Look through the listing below for the string "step". Show each line where it occurs.

*AVAILABLE DATA*

===

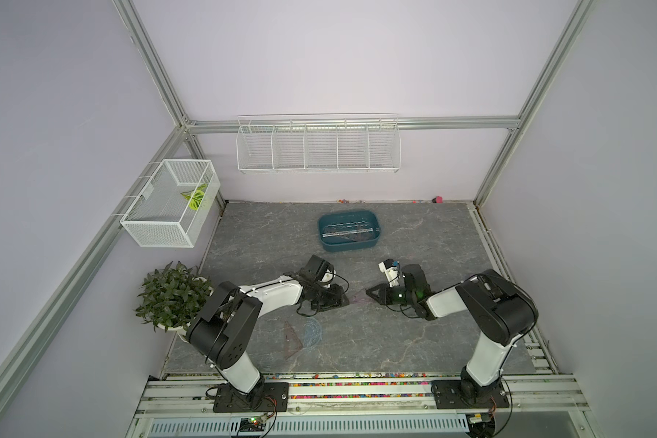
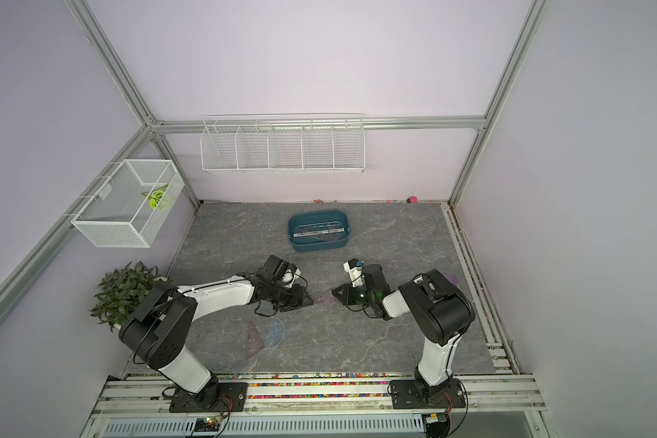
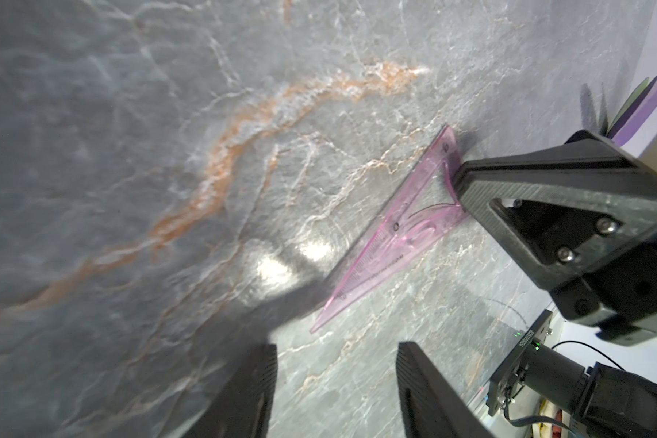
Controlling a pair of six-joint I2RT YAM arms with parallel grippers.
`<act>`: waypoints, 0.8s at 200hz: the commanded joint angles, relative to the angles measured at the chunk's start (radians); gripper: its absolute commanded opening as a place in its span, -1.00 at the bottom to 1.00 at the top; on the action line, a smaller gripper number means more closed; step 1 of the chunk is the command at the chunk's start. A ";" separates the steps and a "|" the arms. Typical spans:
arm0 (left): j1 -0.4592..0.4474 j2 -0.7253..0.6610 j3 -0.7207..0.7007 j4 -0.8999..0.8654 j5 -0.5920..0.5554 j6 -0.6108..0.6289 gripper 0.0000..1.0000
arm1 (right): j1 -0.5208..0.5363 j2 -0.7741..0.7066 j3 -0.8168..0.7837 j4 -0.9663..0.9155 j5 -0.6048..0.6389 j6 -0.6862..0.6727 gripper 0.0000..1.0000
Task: Put the scattered rulers into the storage box
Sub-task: Adjust the ruler at the center of the board.
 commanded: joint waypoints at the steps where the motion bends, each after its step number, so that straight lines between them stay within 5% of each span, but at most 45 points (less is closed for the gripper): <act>1: -0.028 0.129 -0.051 -0.154 -0.081 -0.001 0.14 | 0.002 0.049 -0.055 -0.186 0.050 0.009 -0.72; 103: -0.042 0.173 -0.042 -0.151 -0.084 0.013 0.11 | -0.006 0.049 -0.063 -0.163 0.040 0.018 -0.72; 160: -0.043 0.222 -0.003 -0.121 -0.066 0.026 -0.44 | -0.006 0.036 -0.069 -0.169 0.040 0.018 -0.73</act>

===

*COMPLETED EXERCISE*
`<act>`: waypoints, 0.8s at 200hz: the commanded joint angles, relative to the angles measured at the chunk's start (radians); gripper: its absolute commanded opening as a place in its span, -1.00 at the bottom to 1.00 at the top; on the action line, a smaller gripper number means more closed; step 1 of the chunk is the command at the chunk's start. A ";" separates the steps and a "|" the arms. Typical spans:
 commanded: joint waypoints at the steps where the motion bends, each after its step number, so that straight lines between them stay within 5% of each span, but at most 45 points (less is closed for the gripper): <act>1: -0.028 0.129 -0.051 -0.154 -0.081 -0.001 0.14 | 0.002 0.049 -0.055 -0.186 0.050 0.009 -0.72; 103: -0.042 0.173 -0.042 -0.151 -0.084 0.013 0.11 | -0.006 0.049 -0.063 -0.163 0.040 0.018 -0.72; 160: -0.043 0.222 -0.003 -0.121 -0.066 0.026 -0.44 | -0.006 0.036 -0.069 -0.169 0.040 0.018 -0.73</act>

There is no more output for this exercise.